■ **Exercise directions**:
In the records below, how many lines hold the string "gripper"? Give only the number.

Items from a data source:

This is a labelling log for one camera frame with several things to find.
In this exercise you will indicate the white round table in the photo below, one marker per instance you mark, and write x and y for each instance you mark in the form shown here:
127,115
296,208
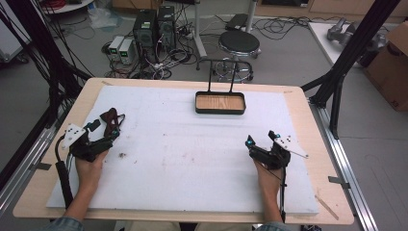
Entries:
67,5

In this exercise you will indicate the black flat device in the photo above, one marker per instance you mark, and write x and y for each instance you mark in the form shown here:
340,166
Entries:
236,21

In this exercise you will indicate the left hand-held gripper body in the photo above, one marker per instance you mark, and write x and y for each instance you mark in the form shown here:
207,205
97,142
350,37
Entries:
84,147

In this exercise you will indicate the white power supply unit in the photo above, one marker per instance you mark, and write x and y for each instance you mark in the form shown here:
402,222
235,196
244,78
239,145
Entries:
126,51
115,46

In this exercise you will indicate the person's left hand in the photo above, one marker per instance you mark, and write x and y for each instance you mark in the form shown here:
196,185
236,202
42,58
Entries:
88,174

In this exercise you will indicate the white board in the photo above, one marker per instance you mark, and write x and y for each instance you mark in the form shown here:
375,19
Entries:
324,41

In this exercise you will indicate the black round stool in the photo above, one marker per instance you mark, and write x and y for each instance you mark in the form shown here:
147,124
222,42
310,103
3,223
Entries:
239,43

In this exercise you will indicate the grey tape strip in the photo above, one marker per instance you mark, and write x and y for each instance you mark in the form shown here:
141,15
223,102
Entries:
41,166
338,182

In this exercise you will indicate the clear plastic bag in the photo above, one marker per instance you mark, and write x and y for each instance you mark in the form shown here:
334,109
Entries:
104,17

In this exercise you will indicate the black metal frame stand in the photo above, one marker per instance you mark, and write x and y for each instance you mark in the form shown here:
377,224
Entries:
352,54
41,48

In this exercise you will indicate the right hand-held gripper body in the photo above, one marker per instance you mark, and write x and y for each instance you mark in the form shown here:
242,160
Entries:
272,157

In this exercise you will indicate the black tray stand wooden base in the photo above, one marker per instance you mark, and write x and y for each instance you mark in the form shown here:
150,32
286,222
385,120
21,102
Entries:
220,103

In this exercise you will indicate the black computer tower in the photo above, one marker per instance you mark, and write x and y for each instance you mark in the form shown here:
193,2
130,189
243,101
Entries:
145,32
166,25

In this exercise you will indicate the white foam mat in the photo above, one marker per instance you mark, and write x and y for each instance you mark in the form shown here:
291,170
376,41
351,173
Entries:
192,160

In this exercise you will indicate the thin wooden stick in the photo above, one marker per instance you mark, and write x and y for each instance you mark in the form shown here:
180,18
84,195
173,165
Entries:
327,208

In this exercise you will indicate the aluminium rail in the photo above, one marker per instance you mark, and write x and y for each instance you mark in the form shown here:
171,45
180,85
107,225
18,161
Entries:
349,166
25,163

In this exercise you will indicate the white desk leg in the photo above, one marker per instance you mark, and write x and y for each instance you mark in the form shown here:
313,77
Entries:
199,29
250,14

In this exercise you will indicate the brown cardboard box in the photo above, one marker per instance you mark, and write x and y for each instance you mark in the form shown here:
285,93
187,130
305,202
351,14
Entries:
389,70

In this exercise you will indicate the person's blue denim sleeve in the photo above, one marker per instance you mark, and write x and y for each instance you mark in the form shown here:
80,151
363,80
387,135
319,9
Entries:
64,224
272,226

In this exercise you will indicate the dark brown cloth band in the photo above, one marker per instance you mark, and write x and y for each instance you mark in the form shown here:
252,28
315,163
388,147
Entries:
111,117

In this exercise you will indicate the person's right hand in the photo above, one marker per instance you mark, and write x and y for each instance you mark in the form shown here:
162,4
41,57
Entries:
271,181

■ **Exercise solution**:
2